Past the little town of `Ulupalakua...
...and the tiny but graced headquarters of ‘Ulupalakua Ranch, on the leeward flanks of Haleakalā volcano, begin in earnest lava fields that continue for another twenty of so miles until Kaupō district. To most who pass this way, kapu to rental cars, the lave seems barren and like a moonscape, formidable, almost hostile, and seemingly incapable of supporting life of any kind. Most are shocked to find out that these lava flows support some of Hawai’i’s richest forests, the source of much the material culture of the ancient Hawaiians-the Hawaiian dryland forests.
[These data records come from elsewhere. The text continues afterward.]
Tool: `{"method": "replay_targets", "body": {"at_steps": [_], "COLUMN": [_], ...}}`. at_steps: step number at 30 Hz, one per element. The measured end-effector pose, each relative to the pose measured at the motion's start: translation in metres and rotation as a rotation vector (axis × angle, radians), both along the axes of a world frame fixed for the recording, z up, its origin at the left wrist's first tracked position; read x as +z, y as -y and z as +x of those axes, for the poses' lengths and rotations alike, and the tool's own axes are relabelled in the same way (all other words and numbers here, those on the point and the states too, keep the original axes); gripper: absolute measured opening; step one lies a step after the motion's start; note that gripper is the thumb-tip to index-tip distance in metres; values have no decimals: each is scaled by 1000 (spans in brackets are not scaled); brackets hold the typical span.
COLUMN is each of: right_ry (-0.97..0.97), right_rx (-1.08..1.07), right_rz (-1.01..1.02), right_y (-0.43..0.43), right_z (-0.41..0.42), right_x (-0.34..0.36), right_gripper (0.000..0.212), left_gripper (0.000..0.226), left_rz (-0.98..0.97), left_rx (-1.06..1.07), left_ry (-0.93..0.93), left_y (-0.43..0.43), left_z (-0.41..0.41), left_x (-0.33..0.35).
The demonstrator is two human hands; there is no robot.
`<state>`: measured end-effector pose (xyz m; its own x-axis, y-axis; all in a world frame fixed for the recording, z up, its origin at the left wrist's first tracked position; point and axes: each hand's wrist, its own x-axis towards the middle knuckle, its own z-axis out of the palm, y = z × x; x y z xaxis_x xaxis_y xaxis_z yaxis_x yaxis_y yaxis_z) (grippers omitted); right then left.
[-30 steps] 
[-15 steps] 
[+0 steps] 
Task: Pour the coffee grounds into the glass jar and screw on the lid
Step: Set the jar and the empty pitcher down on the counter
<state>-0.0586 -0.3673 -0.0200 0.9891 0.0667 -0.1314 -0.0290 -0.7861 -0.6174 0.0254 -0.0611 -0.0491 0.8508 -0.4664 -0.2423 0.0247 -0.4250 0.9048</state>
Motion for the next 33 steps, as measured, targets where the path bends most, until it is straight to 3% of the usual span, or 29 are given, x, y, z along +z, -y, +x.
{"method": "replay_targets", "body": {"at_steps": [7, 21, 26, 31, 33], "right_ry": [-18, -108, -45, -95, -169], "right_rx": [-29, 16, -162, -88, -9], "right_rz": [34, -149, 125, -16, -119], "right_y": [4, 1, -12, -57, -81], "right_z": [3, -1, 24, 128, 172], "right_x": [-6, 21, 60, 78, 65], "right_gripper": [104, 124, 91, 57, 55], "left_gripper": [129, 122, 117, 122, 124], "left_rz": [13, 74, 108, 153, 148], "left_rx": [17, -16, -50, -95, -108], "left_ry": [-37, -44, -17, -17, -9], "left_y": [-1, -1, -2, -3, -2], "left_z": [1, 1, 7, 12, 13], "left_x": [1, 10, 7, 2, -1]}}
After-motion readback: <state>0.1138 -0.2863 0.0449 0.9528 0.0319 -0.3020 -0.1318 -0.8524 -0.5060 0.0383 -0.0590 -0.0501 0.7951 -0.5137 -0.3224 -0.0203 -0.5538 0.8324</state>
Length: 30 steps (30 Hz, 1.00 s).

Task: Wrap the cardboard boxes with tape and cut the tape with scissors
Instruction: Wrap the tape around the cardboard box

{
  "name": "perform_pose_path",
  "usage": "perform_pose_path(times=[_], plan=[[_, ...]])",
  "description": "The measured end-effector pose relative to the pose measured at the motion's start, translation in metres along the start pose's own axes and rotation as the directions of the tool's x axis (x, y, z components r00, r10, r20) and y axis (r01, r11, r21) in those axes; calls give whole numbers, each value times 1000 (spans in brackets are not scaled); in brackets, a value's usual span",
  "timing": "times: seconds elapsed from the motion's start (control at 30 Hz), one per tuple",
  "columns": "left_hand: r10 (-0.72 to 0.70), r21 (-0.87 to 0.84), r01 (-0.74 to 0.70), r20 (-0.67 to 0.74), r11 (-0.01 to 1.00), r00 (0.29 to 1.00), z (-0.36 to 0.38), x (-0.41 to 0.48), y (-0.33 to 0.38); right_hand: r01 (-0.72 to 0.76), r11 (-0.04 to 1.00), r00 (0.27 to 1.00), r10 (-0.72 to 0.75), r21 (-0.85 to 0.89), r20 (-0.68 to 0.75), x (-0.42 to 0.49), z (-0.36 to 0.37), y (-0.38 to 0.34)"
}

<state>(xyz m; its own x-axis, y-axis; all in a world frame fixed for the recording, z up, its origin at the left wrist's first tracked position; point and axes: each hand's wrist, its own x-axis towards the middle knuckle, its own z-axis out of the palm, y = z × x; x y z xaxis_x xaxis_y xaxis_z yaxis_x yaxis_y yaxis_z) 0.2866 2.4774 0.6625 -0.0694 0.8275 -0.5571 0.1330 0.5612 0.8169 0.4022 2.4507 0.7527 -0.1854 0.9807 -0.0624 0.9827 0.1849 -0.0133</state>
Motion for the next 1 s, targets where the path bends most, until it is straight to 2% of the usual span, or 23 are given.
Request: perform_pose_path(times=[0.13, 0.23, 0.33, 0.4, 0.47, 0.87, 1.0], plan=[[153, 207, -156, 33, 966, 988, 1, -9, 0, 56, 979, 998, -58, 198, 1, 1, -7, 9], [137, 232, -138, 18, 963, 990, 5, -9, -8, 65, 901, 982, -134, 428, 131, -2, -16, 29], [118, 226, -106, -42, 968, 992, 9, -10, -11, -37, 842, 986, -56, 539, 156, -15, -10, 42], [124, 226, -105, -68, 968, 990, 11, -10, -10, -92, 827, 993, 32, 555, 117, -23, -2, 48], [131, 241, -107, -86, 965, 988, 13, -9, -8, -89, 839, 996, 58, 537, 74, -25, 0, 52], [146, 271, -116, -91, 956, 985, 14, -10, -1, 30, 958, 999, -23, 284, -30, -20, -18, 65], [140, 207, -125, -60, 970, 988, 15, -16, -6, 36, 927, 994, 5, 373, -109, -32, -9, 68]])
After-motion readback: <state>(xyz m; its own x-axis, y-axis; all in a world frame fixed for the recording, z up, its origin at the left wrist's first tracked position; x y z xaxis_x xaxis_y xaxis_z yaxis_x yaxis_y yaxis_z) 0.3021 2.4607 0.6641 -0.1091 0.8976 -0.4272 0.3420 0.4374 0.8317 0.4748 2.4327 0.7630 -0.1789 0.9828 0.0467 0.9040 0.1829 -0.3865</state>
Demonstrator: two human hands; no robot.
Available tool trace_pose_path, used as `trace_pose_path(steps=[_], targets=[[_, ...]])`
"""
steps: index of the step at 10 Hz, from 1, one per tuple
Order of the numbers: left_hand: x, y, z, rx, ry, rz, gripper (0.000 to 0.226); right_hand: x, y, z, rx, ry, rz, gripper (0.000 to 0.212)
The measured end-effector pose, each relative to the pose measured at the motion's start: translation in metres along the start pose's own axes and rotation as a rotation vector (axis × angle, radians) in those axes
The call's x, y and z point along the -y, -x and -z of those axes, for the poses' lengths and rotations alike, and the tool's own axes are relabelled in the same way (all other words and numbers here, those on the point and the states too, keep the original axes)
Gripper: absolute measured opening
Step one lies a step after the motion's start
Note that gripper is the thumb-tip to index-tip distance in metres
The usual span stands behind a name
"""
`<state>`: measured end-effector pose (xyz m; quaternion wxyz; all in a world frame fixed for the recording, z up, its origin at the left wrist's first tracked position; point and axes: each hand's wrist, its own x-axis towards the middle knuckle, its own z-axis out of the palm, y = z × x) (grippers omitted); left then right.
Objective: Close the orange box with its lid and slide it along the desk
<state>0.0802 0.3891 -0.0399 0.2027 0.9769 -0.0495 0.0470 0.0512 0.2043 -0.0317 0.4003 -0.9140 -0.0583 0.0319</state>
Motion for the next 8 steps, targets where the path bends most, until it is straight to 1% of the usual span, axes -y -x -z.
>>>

To those who pass through only once, their memories recall buffering winds and torturously pitted roads winding through stretches of twisted lava and rocky ridges. But to those who know this country better, each of the ahupua’a (wedge-shaped land districts) that makes up southern Haleakalā is deeply unique. To botanists, some of these ahupua’a names have acquired near legendary status, Kanaio, Luala’ilua, Kapuni, Alena, Auwahi. This is due to the turn-of-the-century explorations of early Hawaiian botanists like Charles N. Forbes of the Bernice P. Bishop Museum, and the renowned Joseph Rock of the then College of Hawai’i (now the University of Hawai’i at Mānoa). Rock singled out the Auwahi District, on Haleakalā, and the Pu’uwa’awa’a District of Hawai’i Island as the richest botanical regions in the territory, with more tree species than any Hawaiian rain forest.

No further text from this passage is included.